◆ **Directions**: Search the material below for the word "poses". Copy every line that has it.

◆ **Given material**:
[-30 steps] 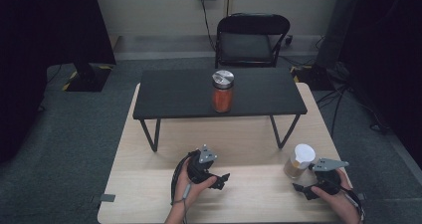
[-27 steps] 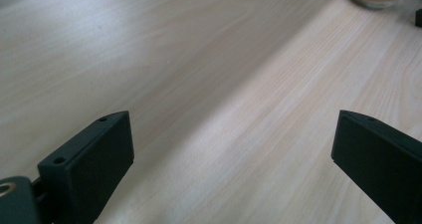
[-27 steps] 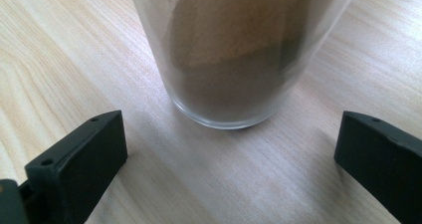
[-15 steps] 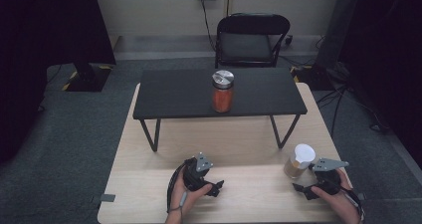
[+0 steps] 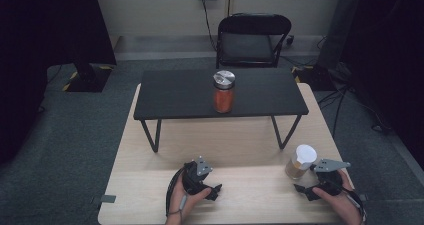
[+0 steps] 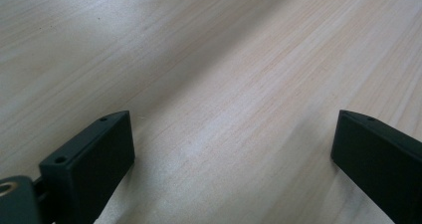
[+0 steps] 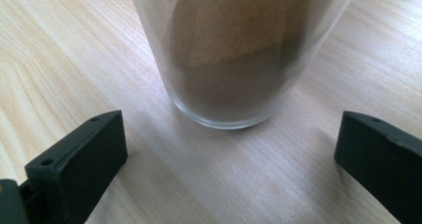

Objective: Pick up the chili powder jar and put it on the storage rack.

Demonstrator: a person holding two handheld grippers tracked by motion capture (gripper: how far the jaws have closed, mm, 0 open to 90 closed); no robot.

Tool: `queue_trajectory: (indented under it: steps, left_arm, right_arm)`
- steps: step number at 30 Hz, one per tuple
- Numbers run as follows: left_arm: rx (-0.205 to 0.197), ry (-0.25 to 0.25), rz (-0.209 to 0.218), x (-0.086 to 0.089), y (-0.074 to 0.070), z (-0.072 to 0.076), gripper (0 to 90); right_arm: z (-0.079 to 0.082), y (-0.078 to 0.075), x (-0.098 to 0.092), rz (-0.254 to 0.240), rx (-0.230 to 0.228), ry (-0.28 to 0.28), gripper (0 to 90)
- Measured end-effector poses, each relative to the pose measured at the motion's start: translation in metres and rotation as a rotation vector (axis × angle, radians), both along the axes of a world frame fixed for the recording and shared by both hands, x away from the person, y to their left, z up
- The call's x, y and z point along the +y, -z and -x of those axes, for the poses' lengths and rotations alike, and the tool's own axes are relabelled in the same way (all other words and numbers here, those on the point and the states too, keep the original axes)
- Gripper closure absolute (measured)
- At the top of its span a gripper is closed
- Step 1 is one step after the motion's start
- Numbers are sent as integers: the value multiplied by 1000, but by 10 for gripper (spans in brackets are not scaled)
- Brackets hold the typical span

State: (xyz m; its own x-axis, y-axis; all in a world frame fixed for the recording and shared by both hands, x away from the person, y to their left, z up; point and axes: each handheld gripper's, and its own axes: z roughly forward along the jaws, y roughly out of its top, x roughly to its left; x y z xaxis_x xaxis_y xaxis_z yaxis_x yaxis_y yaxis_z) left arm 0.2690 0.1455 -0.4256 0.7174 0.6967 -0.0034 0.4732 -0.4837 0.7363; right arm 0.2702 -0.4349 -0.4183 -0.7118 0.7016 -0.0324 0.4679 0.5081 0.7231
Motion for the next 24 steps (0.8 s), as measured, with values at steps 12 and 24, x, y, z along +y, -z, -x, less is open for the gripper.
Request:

◆ **Task result**:
- Measured end-effector poses, each relative to the pose measured at the motion's start: translation in metres and rotation as a rotation vector (axis × angle, radians), both along the axes of a world frame fixed for the recording and shared by both hands, x away from the person, y to their left, z up
- The call's x, y and z point along the +y, -z and -x of those axes, for the poses' lengths and rotations alike, and the tool's own axes are relabelled in the same way (all other words and numbers here, those on the point and the states too, keep the original axes)

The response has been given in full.